> PROBLEM REQUIREMENTS
Show, from the records below, all lines that contain the word "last".

(Records from a dataset)
--- --- ---

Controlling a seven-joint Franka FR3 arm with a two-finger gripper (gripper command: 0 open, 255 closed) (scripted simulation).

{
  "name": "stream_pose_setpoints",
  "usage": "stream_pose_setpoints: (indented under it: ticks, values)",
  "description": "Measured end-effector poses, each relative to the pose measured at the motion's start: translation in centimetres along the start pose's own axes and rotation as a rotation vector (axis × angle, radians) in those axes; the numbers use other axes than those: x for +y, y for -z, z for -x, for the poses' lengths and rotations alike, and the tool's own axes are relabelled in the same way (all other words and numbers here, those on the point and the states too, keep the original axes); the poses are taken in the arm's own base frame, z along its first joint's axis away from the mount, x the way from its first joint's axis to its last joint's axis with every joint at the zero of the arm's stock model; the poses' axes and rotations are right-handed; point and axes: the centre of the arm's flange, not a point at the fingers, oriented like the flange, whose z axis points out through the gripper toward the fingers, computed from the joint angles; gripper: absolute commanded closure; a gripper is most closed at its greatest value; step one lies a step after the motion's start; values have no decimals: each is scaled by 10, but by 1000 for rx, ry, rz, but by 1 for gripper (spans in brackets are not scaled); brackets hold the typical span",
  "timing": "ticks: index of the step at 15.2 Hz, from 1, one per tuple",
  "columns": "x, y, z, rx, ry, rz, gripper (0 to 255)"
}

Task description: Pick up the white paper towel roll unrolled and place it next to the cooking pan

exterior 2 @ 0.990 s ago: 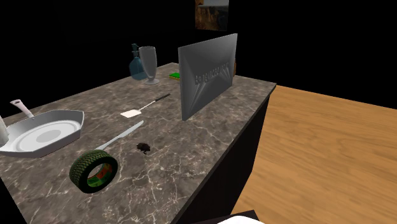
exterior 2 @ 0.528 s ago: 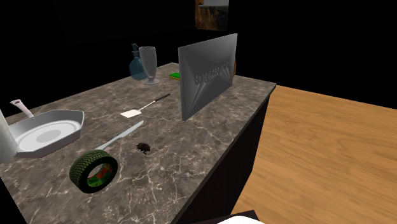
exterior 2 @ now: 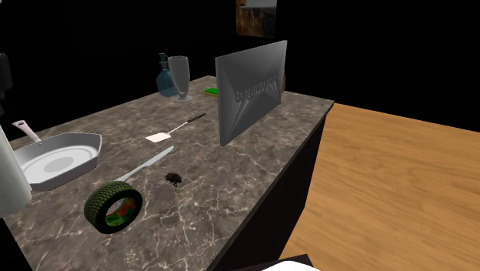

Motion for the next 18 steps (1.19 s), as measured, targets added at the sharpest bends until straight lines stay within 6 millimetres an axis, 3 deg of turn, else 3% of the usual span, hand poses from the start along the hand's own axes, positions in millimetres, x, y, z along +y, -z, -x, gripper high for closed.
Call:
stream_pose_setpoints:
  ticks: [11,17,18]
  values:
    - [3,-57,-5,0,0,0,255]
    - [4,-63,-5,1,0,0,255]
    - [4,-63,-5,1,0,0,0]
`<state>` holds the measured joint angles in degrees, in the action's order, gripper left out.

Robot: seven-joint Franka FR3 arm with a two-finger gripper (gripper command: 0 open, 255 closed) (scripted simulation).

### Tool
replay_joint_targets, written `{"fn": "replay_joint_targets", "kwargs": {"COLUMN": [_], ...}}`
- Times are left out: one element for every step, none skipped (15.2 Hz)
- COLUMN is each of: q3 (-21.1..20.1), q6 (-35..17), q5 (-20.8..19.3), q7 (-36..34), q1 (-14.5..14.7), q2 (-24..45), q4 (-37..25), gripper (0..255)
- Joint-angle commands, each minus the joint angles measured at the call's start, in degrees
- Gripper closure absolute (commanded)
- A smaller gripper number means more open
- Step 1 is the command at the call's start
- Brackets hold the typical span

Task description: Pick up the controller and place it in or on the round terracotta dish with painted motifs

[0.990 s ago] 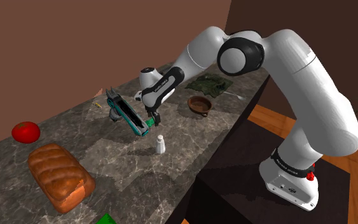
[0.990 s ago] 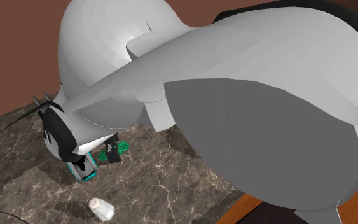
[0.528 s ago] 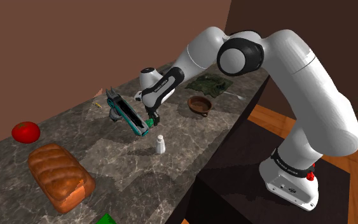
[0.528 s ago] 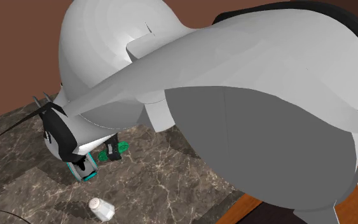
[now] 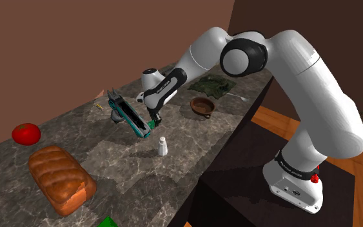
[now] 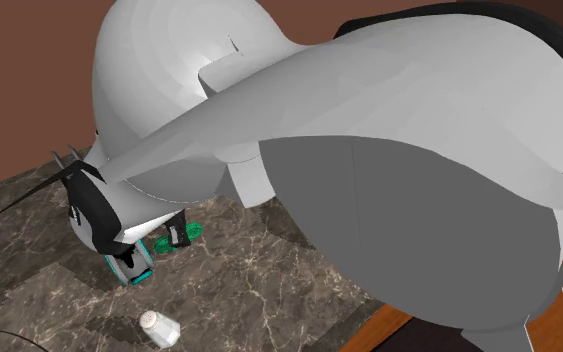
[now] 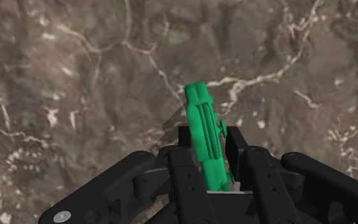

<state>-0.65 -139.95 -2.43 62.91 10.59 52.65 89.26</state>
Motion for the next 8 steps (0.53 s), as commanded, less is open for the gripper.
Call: {"fn": "replay_joint_targets", "kwargs": {"q3": [0.00, -0.01, -0.02, -0.04, -0.05, -0.06, -0.08, -0.09], "q6": [-0.01, 0.33, 0.67, 1.02, 1.39, 1.77, 2.15, 2.54], "q5": [0.00, 0.01, 0.02, 0.03, 0.04, 0.05, 0.06, 0.07], "q7": [0.00, 0.01, 0.02, 0.03, 0.05, 0.06, 0.07, 0.09], "q1": [0.00, -0.01, -0.02, -0.03, -0.03, -0.04, -0.05, -0.06], "q2": [0.00, -0.67, -1.33, -1.98, -2.63, -3.26, -3.89, -4.51], "q4": [-0.01, 0.33, 0.65, 0.95, 1.23, 1.47, 1.72, 1.96], "gripper": [255, 255, 255, 255, 255, 255, 255, 255]}}
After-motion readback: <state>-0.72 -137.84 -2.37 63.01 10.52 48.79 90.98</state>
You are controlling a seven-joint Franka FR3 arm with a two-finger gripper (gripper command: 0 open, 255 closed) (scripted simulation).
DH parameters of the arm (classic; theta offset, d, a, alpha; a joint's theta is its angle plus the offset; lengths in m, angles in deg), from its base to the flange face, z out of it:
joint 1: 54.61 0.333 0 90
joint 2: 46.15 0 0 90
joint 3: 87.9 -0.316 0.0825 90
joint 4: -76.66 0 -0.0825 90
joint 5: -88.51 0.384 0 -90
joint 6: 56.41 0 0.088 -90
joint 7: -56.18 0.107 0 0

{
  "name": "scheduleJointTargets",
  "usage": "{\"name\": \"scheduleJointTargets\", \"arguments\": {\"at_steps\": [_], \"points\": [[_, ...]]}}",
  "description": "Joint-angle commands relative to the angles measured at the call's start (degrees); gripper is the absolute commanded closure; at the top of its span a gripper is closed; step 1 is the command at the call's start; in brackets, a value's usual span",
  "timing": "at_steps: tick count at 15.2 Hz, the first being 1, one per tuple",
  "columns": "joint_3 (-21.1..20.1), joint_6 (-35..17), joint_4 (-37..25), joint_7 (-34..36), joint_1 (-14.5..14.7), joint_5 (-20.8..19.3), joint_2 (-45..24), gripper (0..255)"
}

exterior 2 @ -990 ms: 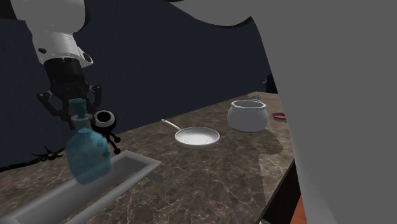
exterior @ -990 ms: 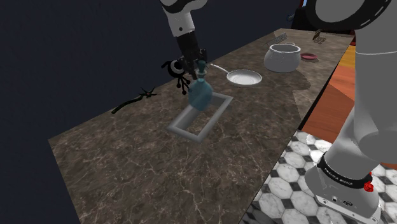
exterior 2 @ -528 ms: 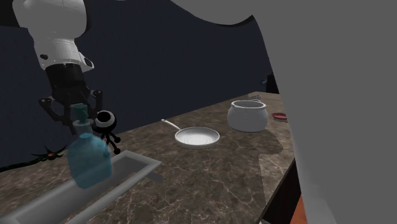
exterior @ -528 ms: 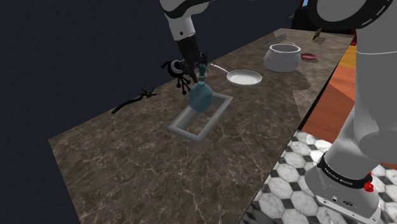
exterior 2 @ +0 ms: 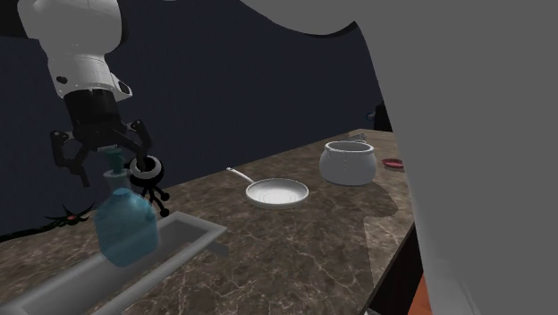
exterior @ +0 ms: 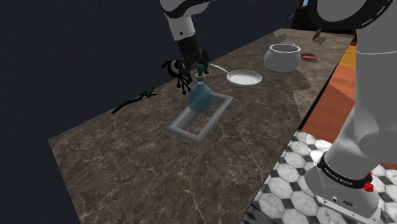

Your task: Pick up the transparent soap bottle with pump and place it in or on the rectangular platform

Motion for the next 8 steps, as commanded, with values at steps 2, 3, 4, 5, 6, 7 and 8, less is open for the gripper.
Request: {"name": "scheduleJointTargets", "arguments": {"at_steps": [2,3,4,5,6,7,8], "points": [[0.01,4.96,-7.60,0.10,0.05,-0.09,-2.64,0],[0.02,7.67,-11.99,0.16,0.09,-0.15,-4.31,0],[0.02,9.98,-15.83,0.22,0.14,-0.19,-5.86,0],[0.02,9.98,-15.84,0.22,0.14,-0.19,-5.86,0],[0.02,9.98,-15.84,0.22,0.14,-0.19,-5.86,0],[0.02,9.97,-15.82,0.22,0.14,-0.19,-5.85,0],[0.02,9.98,-15.84,0.22,0.14,-0.19,-5.86,0]]}}
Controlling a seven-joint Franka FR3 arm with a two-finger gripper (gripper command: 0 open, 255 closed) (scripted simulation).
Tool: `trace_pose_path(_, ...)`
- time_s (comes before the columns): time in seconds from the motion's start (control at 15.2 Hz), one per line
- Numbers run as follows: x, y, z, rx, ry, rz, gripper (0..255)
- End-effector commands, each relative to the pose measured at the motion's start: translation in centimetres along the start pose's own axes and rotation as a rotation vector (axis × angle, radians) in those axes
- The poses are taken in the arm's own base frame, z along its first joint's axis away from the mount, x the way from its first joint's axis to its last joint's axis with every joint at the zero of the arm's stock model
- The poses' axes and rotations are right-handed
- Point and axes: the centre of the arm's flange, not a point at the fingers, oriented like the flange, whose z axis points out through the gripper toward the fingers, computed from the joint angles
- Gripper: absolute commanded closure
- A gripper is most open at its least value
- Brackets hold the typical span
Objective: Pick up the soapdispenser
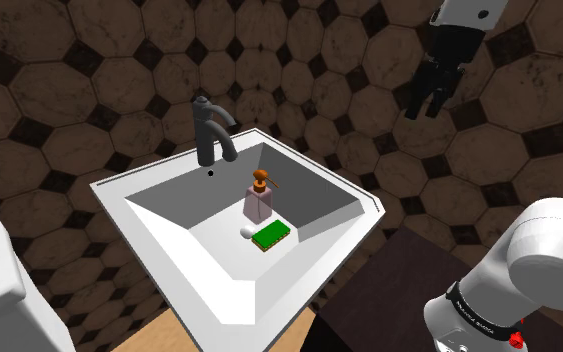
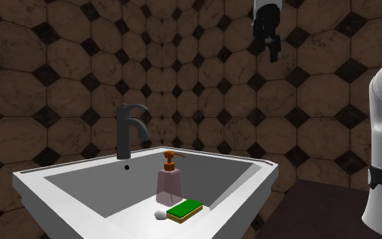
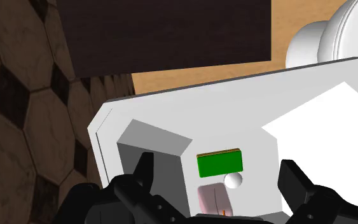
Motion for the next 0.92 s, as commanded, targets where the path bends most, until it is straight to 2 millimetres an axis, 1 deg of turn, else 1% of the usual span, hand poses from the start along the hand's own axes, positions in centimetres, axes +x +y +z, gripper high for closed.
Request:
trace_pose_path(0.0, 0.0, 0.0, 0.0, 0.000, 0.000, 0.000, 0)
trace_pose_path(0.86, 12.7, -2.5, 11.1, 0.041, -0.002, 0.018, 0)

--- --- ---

> RESPONSE
  "description": "Measured end-effector poses, each relative to the pose measured at the motion's start: translation in centimetres along the start pose's own axes and rotation as a rotation vector (axis × angle, radians) in those axes; the numbers use other axes than those: x for +y, y for -z, z for -x, for the poses' lengths and rotations alike, and the tool's own axes are relabelled in the same way (all other words and numbers here, those on the point and the states too, keep the original axes); the poses are taken in the arm's own base frame, z along its first joint's axis away from the mount, x the way from its first joint's axis to its last joint's axis with every joint at the zero of the arm's stock model; the poses' axes and rotations are right-handed; point and axes: the centre of the arm's flange, not a point at the fingers, oriented like the flange, whose z axis points out through the gripper toward the fingers, computed from the joint angles; gripper: absolute commanded closure; a gripper is most closed at its greatest value; step one lies a step after the motion's start; values have no decimals: each is scaled by 10, but by 1000 for rx, ry, rz, but by 1 for gripper (spans in brackets are not scaled); brackets hold the typical span",
- The poses are taken in the arm's own base frame, z along its first joint's axis away from the mount, x the way from its first joint's axis to its last joint's axis with every joint at the zero of the arm's stock model

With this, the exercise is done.